Sunday, August 02, 2009

WHY THE NEANDERTALS LOST OUT -- ACCORDING TO AUGUST 2009 SCIENTIFIC AMERICAN

An excellent, if somewhat inconclusive article, appears in the August, 2009, Scientific American by Kate Wong. She quotes many of the experts on the Neandertal problem and here are a few of their conclusions:

1)Subtle difference in culture and biology may explain why Neandertals lost out. "Worsening and highly unstable climatic conditions would have made competition among human groups all the more fierce," says Katerina Harvati at Max Planck Institute for Evolutionary Anthropology in Leipzig Germany.

2)Chris Stringer, of London's Natural History Museum, proposes that the moderns' somewhat wider range of cultural adaptations provided a slightly superior buffer against hard times. For example, needles enabled modern humans to have tailored clothing and tents, all the better for keeping the cold at bay. Neandertals left no such signs of sewing.

3) Steven L. Kuhn and Mary C. Stiner at the University of Arizona have suggested that the varied diet of early modern Europeans would have favored a division of labor in which men hunted the larger game and women collected and prepared nuts, seeds and berries. In contrast, the Neandertal focus on large game probably meant that their women and children joined in the hunt, helping to drive animals toward the waiting men. Thus modern human populations expanded at the expense of the Neandertals (Current Anthropology 2006)

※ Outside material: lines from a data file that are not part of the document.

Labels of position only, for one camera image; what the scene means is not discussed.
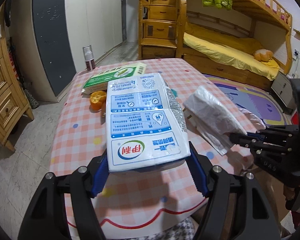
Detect pink trash bag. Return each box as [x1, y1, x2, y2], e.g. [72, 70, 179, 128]
[239, 108, 266, 130]

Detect yellow bed sheet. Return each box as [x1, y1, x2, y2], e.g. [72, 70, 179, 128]
[183, 21, 280, 81]

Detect colourful rainbow rug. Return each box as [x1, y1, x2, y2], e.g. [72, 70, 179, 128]
[205, 74, 291, 125]

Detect wooden cabinet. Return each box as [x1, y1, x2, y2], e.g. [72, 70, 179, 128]
[0, 3, 34, 152]

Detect grey nightstand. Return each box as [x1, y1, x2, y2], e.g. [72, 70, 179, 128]
[271, 71, 296, 110]

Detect green white medicine box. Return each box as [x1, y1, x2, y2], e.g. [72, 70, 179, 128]
[82, 62, 147, 95]

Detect white grey wardrobe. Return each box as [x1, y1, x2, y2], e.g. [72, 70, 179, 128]
[32, 0, 123, 95]

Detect pink checkered tablecloth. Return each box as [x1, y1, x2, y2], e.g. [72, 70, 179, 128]
[50, 59, 256, 239]

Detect teal plastic wrapper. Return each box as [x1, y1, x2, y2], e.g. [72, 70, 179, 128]
[171, 89, 178, 97]

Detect wooden staircase drawers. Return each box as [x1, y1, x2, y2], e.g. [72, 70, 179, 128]
[138, 0, 179, 60]

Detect blue white milk carton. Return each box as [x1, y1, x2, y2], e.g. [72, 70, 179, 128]
[106, 73, 190, 173]

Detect wooden bunk bed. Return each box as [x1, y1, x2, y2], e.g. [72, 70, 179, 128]
[175, 0, 293, 91]

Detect orange plush pillow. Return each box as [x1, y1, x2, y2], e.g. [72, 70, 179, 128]
[254, 49, 273, 62]

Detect spray bottle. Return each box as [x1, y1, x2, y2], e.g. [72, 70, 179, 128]
[83, 45, 95, 71]

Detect orange peel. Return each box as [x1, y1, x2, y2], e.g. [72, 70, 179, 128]
[90, 90, 107, 111]

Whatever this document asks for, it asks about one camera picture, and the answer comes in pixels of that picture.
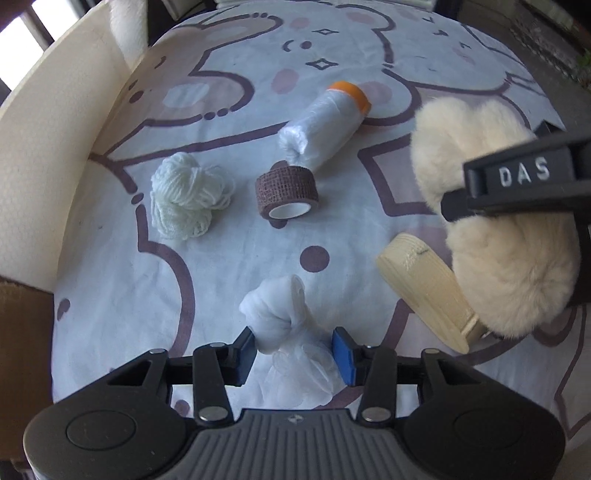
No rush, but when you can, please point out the white yarn ball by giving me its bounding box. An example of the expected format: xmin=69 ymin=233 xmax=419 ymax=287
xmin=150 ymin=152 xmax=235 ymax=241

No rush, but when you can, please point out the cream foam board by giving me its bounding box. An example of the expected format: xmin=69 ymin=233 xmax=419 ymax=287
xmin=1 ymin=1 xmax=147 ymax=292

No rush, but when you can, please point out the brown bandage tape roll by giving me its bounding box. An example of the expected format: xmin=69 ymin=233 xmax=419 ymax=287
xmin=256 ymin=162 xmax=320 ymax=221

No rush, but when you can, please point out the cream fluffy plush toy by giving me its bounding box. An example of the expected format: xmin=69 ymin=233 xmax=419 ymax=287
xmin=411 ymin=97 xmax=581 ymax=338

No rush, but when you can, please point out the white plastic glove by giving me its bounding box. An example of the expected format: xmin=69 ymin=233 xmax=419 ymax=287
xmin=239 ymin=275 xmax=344 ymax=410

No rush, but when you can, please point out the bear print bed sheet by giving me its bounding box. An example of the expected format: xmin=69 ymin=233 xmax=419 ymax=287
xmin=50 ymin=2 xmax=591 ymax=453

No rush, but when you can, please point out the plastic roll with orange cap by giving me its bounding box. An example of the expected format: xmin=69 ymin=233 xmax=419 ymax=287
xmin=277 ymin=81 xmax=372 ymax=172

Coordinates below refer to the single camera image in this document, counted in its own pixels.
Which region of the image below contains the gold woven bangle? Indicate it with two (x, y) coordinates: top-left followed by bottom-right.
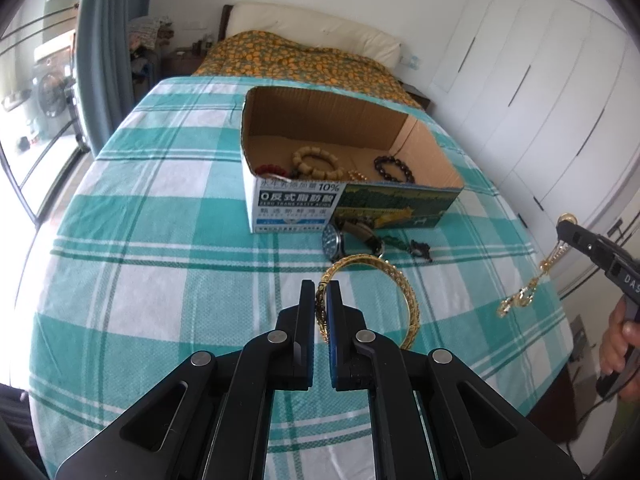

4) Paleoanthropologist Leslie Aiello of the Wenner-Gren Foundation in NYC has said that Neandertals required significantly more calories to survive than the rival moderns did. "They were the SUVs of the hominid world." Modern humans might have out-competed Neandertals simply by being more fuel-efficient, using less energy for basic functions, ensuring the survival of their young.

5) Research led by Rachel Caspari of Central Michigan University has shown that around 30,000 years ago, the number of modern humans who lived to be old enough to be grandparents began to skyrocket. Thus they had more reproductive years and more time to acquire specialized knowledge (eg. where to find drinking water in time of drought) and pass it on to the next generation. Stringer added that among the shorter-lived Neandertals knowledge was more likely to disappear.

6) Lastly, the precise factors of why individual populations of Neandertals declined must have varied from group to group.